## Supplied material

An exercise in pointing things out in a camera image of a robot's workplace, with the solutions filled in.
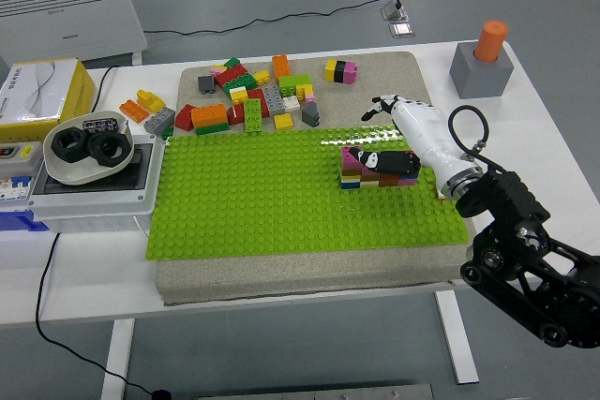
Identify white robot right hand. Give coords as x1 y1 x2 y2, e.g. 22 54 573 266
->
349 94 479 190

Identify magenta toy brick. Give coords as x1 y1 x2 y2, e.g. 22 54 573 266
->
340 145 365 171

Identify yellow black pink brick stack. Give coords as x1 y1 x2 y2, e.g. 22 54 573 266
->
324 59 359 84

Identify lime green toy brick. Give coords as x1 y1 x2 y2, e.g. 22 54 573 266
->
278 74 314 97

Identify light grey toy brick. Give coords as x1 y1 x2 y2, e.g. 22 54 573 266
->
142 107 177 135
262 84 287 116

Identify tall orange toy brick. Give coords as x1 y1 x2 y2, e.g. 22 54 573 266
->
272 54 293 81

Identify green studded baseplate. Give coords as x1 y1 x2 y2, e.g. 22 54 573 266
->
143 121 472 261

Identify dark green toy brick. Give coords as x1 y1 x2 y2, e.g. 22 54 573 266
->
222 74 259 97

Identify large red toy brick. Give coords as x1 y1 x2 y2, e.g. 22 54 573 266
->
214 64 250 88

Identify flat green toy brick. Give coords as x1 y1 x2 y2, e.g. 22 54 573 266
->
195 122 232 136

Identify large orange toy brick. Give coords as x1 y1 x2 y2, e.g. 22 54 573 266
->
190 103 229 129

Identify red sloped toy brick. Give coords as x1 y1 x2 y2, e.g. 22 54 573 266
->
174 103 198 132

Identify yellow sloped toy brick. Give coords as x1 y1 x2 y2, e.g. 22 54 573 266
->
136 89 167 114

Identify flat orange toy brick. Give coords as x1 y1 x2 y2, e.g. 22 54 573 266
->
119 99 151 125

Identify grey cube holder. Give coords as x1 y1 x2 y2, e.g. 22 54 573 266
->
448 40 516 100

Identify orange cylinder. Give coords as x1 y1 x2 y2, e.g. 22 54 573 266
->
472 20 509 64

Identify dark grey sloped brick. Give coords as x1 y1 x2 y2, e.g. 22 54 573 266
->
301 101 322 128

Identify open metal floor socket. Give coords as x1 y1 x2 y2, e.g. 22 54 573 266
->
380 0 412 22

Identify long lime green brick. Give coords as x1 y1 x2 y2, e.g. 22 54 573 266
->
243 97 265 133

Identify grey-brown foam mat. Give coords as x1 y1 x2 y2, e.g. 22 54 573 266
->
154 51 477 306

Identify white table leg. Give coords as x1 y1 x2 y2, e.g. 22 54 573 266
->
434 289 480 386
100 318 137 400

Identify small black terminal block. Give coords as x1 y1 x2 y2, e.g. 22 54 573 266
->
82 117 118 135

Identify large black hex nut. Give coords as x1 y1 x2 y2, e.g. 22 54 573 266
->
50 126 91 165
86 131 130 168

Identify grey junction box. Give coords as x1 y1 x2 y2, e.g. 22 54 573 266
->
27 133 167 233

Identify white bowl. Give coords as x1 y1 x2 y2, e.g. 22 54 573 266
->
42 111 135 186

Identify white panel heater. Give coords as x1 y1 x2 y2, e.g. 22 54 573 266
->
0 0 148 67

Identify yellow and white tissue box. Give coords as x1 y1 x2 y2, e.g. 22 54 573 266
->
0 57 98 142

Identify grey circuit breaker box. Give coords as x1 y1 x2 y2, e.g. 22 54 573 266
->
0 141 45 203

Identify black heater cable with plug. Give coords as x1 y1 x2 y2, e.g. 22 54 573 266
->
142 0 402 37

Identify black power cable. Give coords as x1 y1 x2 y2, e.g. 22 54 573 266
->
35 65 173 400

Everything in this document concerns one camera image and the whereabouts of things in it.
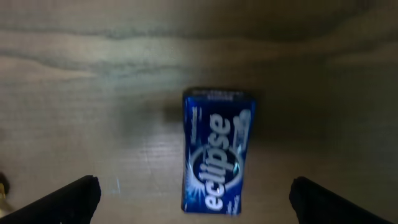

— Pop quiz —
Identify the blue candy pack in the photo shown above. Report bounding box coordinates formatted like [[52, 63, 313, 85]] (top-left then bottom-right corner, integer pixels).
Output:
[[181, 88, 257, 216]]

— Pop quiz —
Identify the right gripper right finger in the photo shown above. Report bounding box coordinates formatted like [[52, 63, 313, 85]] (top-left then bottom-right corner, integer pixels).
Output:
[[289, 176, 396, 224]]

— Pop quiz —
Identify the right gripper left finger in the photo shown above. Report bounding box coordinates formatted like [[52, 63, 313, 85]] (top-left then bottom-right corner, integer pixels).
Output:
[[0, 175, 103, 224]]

## Description of the task
Retype the data in full. Images do not go in the copy.

## Answer for this exercise
An exercise in pointing things out in a camera image of a robot's workplace, with the solutions filled in.
Identify white robot right hand. Give coords as x1 y1 x2 y2, e.g. 22 54 573 266
->
349 94 479 190

Identify magenta toy brick. Give coords as x1 y1 x2 y2, e.g. 22 54 573 266
->
340 145 365 171

Identify yellow black pink brick stack. Give coords as x1 y1 x2 y2, e.g. 22 54 573 266
->
324 59 359 84

Identify lime green toy brick. Give coords as x1 y1 x2 y2, e.g. 22 54 573 266
->
278 74 314 97

Identify light grey toy brick. Give coords as x1 y1 x2 y2, e.g. 22 54 573 266
->
142 107 177 135
262 84 287 116

Identify tall orange toy brick. Give coords as x1 y1 x2 y2, e.g. 22 54 573 266
->
272 54 293 81

Identify green studded baseplate. Give coords as x1 y1 x2 y2, e.g. 22 54 573 266
->
143 121 472 261

Identify dark green toy brick. Give coords as x1 y1 x2 y2, e.g. 22 54 573 266
->
222 74 259 97

Identify large red toy brick. Give coords as x1 y1 x2 y2, e.g. 22 54 573 266
->
214 64 250 88

Identify flat green toy brick. Give coords as x1 y1 x2 y2, e.g. 22 54 573 266
->
195 122 232 136

Identify large orange toy brick. Give coords as x1 y1 x2 y2, e.g. 22 54 573 266
->
190 103 229 129

Identify red sloped toy brick. Give coords as x1 y1 x2 y2, e.g. 22 54 573 266
->
174 103 198 132

Identify yellow sloped toy brick. Give coords as x1 y1 x2 y2, e.g. 22 54 573 266
->
136 89 167 114

Identify flat orange toy brick. Give coords as x1 y1 x2 y2, e.g. 22 54 573 266
->
119 99 151 125

Identify grey cube holder. Give coords as x1 y1 x2 y2, e.g. 22 54 573 266
->
448 40 516 100

Identify orange cylinder. Give coords as x1 y1 x2 y2, e.g. 22 54 573 266
->
472 20 509 64

Identify dark grey sloped brick. Give coords as x1 y1 x2 y2, e.g. 22 54 573 266
->
301 101 322 128

Identify open metal floor socket. Give coords as x1 y1 x2 y2, e.g. 22 54 573 266
->
380 0 412 22

Identify long lime green brick. Give coords as x1 y1 x2 y2, e.g. 22 54 573 266
->
243 97 265 133

Identify grey-brown foam mat. Give coords as x1 y1 x2 y2, e.g. 22 54 573 266
->
154 51 477 306

Identify white table leg. Give coords as x1 y1 x2 y2, e.g. 22 54 573 266
->
434 289 480 386
100 318 137 400

Identify small black terminal block. Give coords as x1 y1 x2 y2, e.g. 22 54 573 266
->
82 117 118 135

Identify large black hex nut. Give coords as x1 y1 x2 y2, e.g. 22 54 573 266
->
50 126 91 165
86 131 130 168

Identify grey junction box. Give coords as x1 y1 x2 y2, e.g. 22 54 573 266
->
27 133 167 233

Identify white bowl. Give coords as x1 y1 x2 y2, e.g. 22 54 573 266
->
42 111 135 186

Identify white panel heater. Give coords as x1 y1 x2 y2, e.g. 22 54 573 266
->
0 0 148 67

Identify yellow and white tissue box. Give coords as x1 y1 x2 y2, e.g. 22 54 573 266
->
0 57 98 142

Identify grey circuit breaker box. Give coords as x1 y1 x2 y2, e.g. 22 54 573 266
->
0 141 45 203

Identify black heater cable with plug. Give coords as x1 y1 x2 y2, e.g. 22 54 573 266
->
142 0 402 37

Identify black power cable. Give coords as x1 y1 x2 y2, e.g. 22 54 573 266
->
35 65 173 400

Everything in this document concerns one camera image and the whereabouts of things in it.

— Pop quiz —
Identify the blue candy pack in the photo shown above. Report bounding box coordinates formatted like [[52, 63, 313, 85]] (top-left then bottom-right corner, integer pixels).
Output:
[[181, 88, 257, 216]]

— Pop quiz —
Identify the right gripper right finger in the photo shown above. Report bounding box coordinates formatted like [[52, 63, 313, 85]] (top-left then bottom-right corner, integer pixels).
Output:
[[289, 176, 396, 224]]

— Pop quiz —
Identify the right gripper left finger in the photo shown above. Report bounding box coordinates formatted like [[52, 63, 313, 85]] (top-left then bottom-right corner, integer pixels).
Output:
[[0, 175, 103, 224]]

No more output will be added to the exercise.